(Material provided Opens)

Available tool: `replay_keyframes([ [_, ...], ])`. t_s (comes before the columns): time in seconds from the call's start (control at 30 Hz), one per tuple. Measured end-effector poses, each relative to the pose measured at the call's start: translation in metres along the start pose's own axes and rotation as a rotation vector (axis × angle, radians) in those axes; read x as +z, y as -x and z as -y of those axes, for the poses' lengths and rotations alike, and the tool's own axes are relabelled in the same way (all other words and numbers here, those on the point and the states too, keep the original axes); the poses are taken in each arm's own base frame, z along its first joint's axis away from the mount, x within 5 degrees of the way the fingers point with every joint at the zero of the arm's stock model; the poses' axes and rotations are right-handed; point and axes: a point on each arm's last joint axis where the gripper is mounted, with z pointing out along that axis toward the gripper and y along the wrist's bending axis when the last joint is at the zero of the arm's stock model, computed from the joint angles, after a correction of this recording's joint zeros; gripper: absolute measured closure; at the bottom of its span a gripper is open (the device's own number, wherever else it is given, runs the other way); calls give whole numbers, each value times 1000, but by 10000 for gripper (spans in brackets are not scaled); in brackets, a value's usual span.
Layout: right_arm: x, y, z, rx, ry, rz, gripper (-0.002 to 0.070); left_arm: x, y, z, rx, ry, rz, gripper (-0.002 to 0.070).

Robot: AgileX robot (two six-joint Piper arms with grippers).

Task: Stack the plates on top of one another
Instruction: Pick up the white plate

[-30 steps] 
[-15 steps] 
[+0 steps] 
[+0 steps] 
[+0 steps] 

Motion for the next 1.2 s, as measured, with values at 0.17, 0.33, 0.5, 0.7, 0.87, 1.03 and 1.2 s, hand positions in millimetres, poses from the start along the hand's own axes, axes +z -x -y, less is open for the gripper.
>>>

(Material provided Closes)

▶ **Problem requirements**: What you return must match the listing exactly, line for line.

▶ **Solved problem**:
Available tool: `replay_keyframes([ [_, ...], ])`. t_s (comes before the columns): time in seconds from the call's start (control at 30 Hz), one per tuple. Measured end-effector poses, each relative to the pose measured at the call's start: translation in metres along the start pose's own axes and rotation as a rotation vector (axis × angle, radians) in those axes; read x as +z, y as -x and z as -y of those axes, for the poses' lengths and rotations alike, and the tool's own axes are relabelled in the same way (all other words and numbers here, those on the point and the states too, keep the original axes); the poses are taken in each arm's own base frame, z along its first joint's axis away from the mount, x within 5 degrees of the way the fingers point with every joint at the zero of the arm's stock model; the poses' axes and rotations are right-handed; point and axes: a point on each arm's last joint axis where the gripper is mounted, with z pointing out along that axis toward the gripper and y along the wrist's bending axis when the last joint is at the zero of the arm's stock model, computed from the joint angles, after a correction of this recording's joint zeros; gripper: absolute measured closure; at the bottom of its span a gripper is open (the device's own number, wherever else it is given, runs the other way); calls give whole numbers, each value times 1000, but by 10000 for gripper (spans in brackets are not scaled); in brackets, a value's usual span.
Layout: right_arm: x, y, z, rx, ry, rz, gripper (-0.002 to 0.070); left_arm: x, y, z, rx, ry, rz, gripper (-0.002 to 0.070).

Robot: AgileX robot (two six-joint Piper arms with grippers).

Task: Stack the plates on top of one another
Instruction: Pick up the white plate

[-30 steps] 
[-15 steps] 
[+0 steps] 
[+0 steps] 
[+0 steps] 

Motion for the next 1.2 s, as measured, with values at 0.17, 0.33, 0.5, 0.7, 0.87, 1.03 and 1.2 s, hand positions in millimetres, poses from the start along the hand's own axes, axes +z -x -y, less is open for the gripper.
>>>

As written, the answer is complete.